Paris - Das Drama ereignete sich gegen 20 Uhr 45 während des Abendgebets: Frère Roger, Gründer und Prior der ökumenischen Gemeinschaft von Taizé, ist am Dienstagabend von einer möglicherweise geistig gestörten Frau erstochen worden. Nach Angaben der Polizei ist es der Frau gelungen, sich an den Geistlichen heranzuschleichen.

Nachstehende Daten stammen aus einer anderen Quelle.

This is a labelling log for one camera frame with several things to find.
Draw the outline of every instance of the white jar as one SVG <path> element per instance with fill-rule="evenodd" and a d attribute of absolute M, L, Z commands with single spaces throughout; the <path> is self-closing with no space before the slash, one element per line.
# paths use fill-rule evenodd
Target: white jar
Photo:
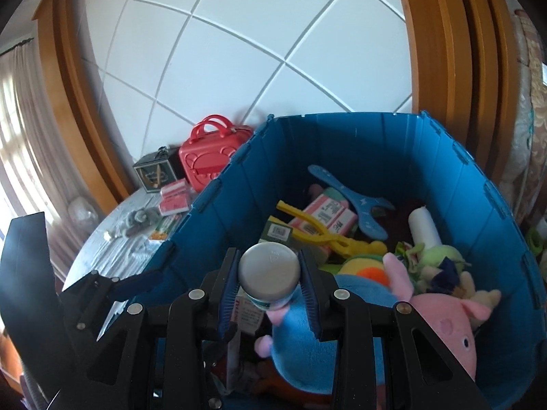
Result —
<path fill-rule="evenodd" d="M 296 254 L 277 242 L 251 246 L 239 262 L 239 282 L 261 310 L 276 310 L 291 300 L 300 279 Z"/>

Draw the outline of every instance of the blue plastic bin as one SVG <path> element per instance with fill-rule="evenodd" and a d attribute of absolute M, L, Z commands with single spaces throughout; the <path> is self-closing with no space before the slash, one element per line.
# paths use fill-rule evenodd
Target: blue plastic bin
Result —
<path fill-rule="evenodd" d="M 497 189 L 426 113 L 270 116 L 152 259 L 168 279 L 136 300 L 166 303 L 198 287 L 230 246 L 257 242 L 278 200 L 305 207 L 312 163 L 357 192 L 426 201 L 443 243 L 472 264 L 477 288 L 502 292 L 477 336 L 477 385 L 496 410 L 518 400 L 547 357 L 542 279 Z M 241 408 L 236 402 L 228 407 Z"/>

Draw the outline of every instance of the beige plush toy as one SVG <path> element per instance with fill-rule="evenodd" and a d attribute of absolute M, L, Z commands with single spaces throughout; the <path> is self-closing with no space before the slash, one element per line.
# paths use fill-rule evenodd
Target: beige plush toy
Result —
<path fill-rule="evenodd" d="M 417 290 L 420 293 L 425 293 L 430 287 L 431 280 L 441 272 L 439 268 L 436 267 L 424 267 L 420 273 L 419 281 L 416 283 Z M 453 296 L 459 297 L 460 299 L 470 299 L 474 302 L 486 305 L 491 310 L 497 307 L 499 301 L 502 298 L 502 293 L 500 290 L 485 291 L 475 289 L 475 282 L 471 276 L 471 273 L 468 271 L 463 271 L 459 276 L 459 286 L 454 290 Z M 470 319 L 471 329 L 475 331 L 479 328 L 485 321 L 471 317 Z"/>

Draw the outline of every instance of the white curtain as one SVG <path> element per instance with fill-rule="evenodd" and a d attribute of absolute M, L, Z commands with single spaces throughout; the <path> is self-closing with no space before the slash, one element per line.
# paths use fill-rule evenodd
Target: white curtain
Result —
<path fill-rule="evenodd" d="M 57 129 L 37 41 L 0 57 L 0 162 L 0 231 L 13 217 L 43 211 L 51 263 L 64 281 L 87 238 L 68 205 L 90 195 Z"/>

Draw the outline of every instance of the red handbag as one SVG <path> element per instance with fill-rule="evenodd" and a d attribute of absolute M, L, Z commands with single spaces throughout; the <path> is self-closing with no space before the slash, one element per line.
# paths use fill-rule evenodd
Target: red handbag
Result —
<path fill-rule="evenodd" d="M 216 131 L 205 132 L 211 125 Z M 248 126 L 234 126 L 225 117 L 213 114 L 205 117 L 192 129 L 190 138 L 182 143 L 178 151 L 186 177 L 196 192 L 203 188 L 230 161 L 236 150 L 253 135 Z"/>

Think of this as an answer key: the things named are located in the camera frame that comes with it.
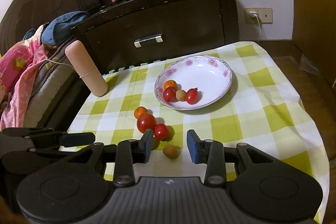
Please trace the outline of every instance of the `electrical outlet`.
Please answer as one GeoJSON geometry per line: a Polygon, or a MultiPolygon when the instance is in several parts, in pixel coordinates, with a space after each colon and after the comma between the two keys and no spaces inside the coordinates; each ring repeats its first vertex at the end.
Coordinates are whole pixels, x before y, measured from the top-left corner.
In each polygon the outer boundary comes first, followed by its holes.
{"type": "Polygon", "coordinates": [[[259,8],[259,18],[261,23],[273,23],[273,9],[259,8]]]}
{"type": "Polygon", "coordinates": [[[245,23],[246,24],[255,24],[257,22],[256,19],[253,19],[250,14],[249,11],[256,11],[259,14],[259,8],[245,8],[244,9],[244,13],[245,13],[245,23]]]}
{"type": "Polygon", "coordinates": [[[258,13],[261,24],[273,23],[272,8],[245,8],[244,14],[246,24],[258,24],[258,21],[250,16],[250,11],[256,11],[258,13]]]}

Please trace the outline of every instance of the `plate rim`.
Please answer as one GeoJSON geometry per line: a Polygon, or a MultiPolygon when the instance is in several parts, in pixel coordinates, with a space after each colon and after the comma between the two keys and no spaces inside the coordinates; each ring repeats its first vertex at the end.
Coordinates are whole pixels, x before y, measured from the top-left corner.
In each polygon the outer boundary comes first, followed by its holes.
{"type": "Polygon", "coordinates": [[[211,105],[213,104],[214,102],[218,101],[220,98],[222,98],[226,93],[227,91],[229,90],[229,88],[231,87],[231,84],[232,84],[232,79],[233,79],[233,73],[232,73],[232,69],[230,68],[230,66],[228,65],[228,63],[226,63],[223,59],[220,59],[216,56],[212,56],[212,55],[200,55],[200,54],[195,54],[195,55],[189,55],[189,56],[186,56],[184,58],[181,58],[179,60],[176,60],[175,62],[171,63],[168,67],[164,68],[163,71],[160,72],[159,76],[156,78],[155,80],[155,84],[154,84],[154,94],[155,94],[155,97],[156,99],[161,103],[163,104],[164,106],[166,107],[169,107],[169,108],[172,108],[172,109],[175,109],[175,110],[182,110],[182,111],[185,111],[185,110],[196,110],[196,109],[200,109],[200,108],[203,108],[203,107],[206,107],[208,105],[211,105]],[[215,58],[217,59],[219,62],[223,63],[231,72],[230,74],[230,82],[227,86],[227,88],[223,91],[222,94],[220,94],[216,99],[212,100],[211,102],[207,103],[207,104],[204,104],[204,105],[201,105],[201,106],[198,106],[198,107],[195,107],[195,108],[176,108],[176,107],[173,107],[171,105],[167,105],[166,102],[163,102],[159,99],[158,95],[157,95],[157,91],[156,91],[156,84],[158,83],[158,80],[159,78],[164,74],[164,72],[166,71],[166,69],[168,69],[170,66],[173,66],[173,65],[176,65],[177,63],[179,62],[182,62],[183,60],[185,59],[188,59],[190,57],[209,57],[209,58],[215,58]]]}

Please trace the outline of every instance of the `small food item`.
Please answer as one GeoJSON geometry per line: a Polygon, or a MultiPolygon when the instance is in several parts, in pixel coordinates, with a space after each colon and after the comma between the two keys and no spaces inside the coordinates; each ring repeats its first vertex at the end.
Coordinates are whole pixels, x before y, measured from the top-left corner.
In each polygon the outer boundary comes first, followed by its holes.
{"type": "Polygon", "coordinates": [[[152,146],[152,150],[155,150],[159,147],[160,145],[160,141],[158,141],[156,138],[153,138],[153,146],[152,146]]]}
{"type": "Polygon", "coordinates": [[[169,131],[164,123],[159,123],[154,128],[154,137],[159,141],[165,141],[169,137],[169,131]]]}
{"type": "Polygon", "coordinates": [[[197,88],[188,90],[187,94],[185,95],[185,100],[187,101],[188,104],[191,104],[191,105],[196,103],[198,100],[197,88]]]}
{"type": "Polygon", "coordinates": [[[176,82],[174,80],[168,80],[163,86],[164,90],[166,90],[167,88],[173,88],[174,90],[177,90],[176,82]]]}
{"type": "Polygon", "coordinates": [[[134,110],[134,117],[138,119],[144,113],[147,113],[147,109],[143,106],[140,106],[136,110],[134,110]]]}
{"type": "Polygon", "coordinates": [[[176,91],[176,99],[179,101],[185,101],[186,92],[184,90],[176,91]]]}
{"type": "Polygon", "coordinates": [[[138,118],[136,126],[142,134],[146,131],[146,129],[149,128],[154,131],[154,128],[156,126],[155,117],[152,114],[144,113],[138,118]]]}
{"type": "Polygon", "coordinates": [[[162,152],[164,155],[170,159],[177,159],[180,156],[180,148],[178,146],[168,144],[166,145],[162,152]]]}
{"type": "Polygon", "coordinates": [[[174,88],[170,87],[167,88],[164,92],[163,92],[163,99],[166,102],[171,102],[172,100],[174,100],[176,98],[175,96],[175,90],[174,88]]]}

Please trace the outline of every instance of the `green checkered tablecloth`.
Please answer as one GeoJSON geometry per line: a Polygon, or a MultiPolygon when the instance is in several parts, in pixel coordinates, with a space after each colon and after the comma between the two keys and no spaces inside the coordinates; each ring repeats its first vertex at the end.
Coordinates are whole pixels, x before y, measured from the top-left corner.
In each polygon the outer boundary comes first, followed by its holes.
{"type": "MultiPolygon", "coordinates": [[[[320,134],[307,114],[300,96],[268,53],[254,42],[237,42],[202,52],[226,61],[233,71],[229,92],[210,106],[192,111],[177,111],[160,104],[154,95],[155,80],[171,59],[134,67],[104,76],[109,91],[103,97],[91,94],[69,132],[93,132],[97,142],[118,144],[125,139],[140,139],[134,110],[144,106],[157,122],[174,131],[169,144],[183,148],[177,160],[163,155],[166,142],[152,151],[147,164],[135,164],[139,176],[200,176],[205,165],[191,162],[186,132],[194,129],[200,139],[214,139],[224,146],[249,143],[266,153],[313,176],[323,188],[323,201],[315,220],[322,222],[329,193],[329,162],[320,134]]],[[[105,178],[112,179],[113,164],[105,178]]],[[[228,179],[235,178],[227,164],[228,179]]]]}

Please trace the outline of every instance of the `small orange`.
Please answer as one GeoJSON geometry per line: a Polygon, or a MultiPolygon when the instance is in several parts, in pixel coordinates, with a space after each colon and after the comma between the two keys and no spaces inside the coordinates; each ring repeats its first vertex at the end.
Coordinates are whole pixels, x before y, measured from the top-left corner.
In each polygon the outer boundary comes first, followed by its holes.
{"type": "Polygon", "coordinates": [[[136,110],[134,110],[134,117],[137,119],[144,113],[147,113],[147,109],[143,106],[140,106],[136,110]]]}
{"type": "Polygon", "coordinates": [[[163,86],[164,90],[166,90],[167,88],[173,88],[174,90],[177,90],[176,82],[174,80],[168,80],[163,86]]]}

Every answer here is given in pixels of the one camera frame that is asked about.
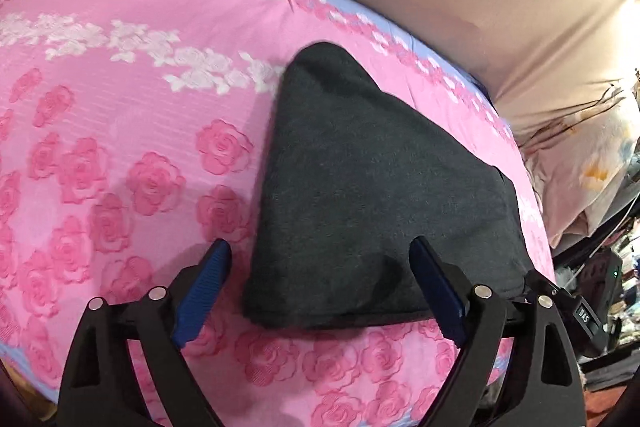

Paris - Das Drama ereignete sich gegen 20 Uhr 45 während des Abendgebets: Frère Roger, Gründer und Prior der ökumenischen Gemeinschaft von Taizé, ist am Dienstagabend von einer möglicherweise geistig gestörten Frau erstochen worden. Nach Angaben der Polizei ist es der Frau gelungen, sich an den Geistlichen heranzuschleichen. Vor den Augen der etwa 2500 Gläubigen versetzte sie ihm drei Messerstiche in den Rücken. Trotz schneller Hilfe erlag Frère Roger zehn Minuten später seinen schweren Verletzungen. „Ich sah das Blut auf Frère Rogers Kutte, dann hörte ich Schreie. Panik brach aus, und wir eilten alle in Richtung Ausgang”, sagte der sichtlich erschütterte Student Thibaut aus Lyon.

Die Täterin, eine 36-jährige Rumänin mit dem Vornamen Luminita, ließ sich von der Polizei widerstandslos festnehmen. Sie wurde am Mittwoch vom Staatsanwalt im nahe gelegenen Tournus verhört. Nach den Angaben von Staatsanwalt Jean-Louis Coste hat die Frau Aufmerksamkeit erzeugen, Frère Roger aber nicht töten wollen. Sie habe lediglich mit dem Geistlichen sprechen wollen, sei aber wegen der vielen Menschen nicht zu ihm vorgedrungen, habe die Frau weiter erklärt. Ob die Frau schuldfähig sei, sei noch fraglich, sagte der Staatsanwalt. Erste Untersuchungen hätten jedenfalls keine ausreichenden Gründe für eine Einweisung in die Psychiatrie ergeben. Auf seiner Pressekonferenz am Mittwoch erklärte der Staatsanwalt weiter, die Angreiferin habe bereits am vergangenen Montag ein Messer gekauft. Dies lasse „vielleicht“ auf Vorsatz schließen, so Staatsanwalt Coste weiter.

Im burgundischen Taizé herrschten Trauer und Bestürzung unter den Gläubigen. „Wir stehen alle unter Schock. Niemand kann sich diese Tat erklären”, sagte beispielsweise eine Ordensschwester. Die Priester und Nonnen hätten den Gläubigen – es sind vor allem junge Menschen – die ganze Nacht geistlich und psychologisch beigestanden. „Wir haben bis zur Dämmerung für Frère Roger gebetet”, erklärte die 22-jährige Juliette.

Der Schweizer Frère Roger, selbst Protestant, war in Frankreich sowohl bei Katholiken als auch bei der protestantischen Minderheit hoch angesehen. Der Vorsitzende des protestantischen Bundes Frankreichs, Jean-Arnold de Clermont, sprach Frère Roger seine Dankbarkeit aus. Staatspräsident Jacques Chirac sagte, Frère Roger habe sein Leben lang eine Botschaft von Frieden und Dialog vermittelt.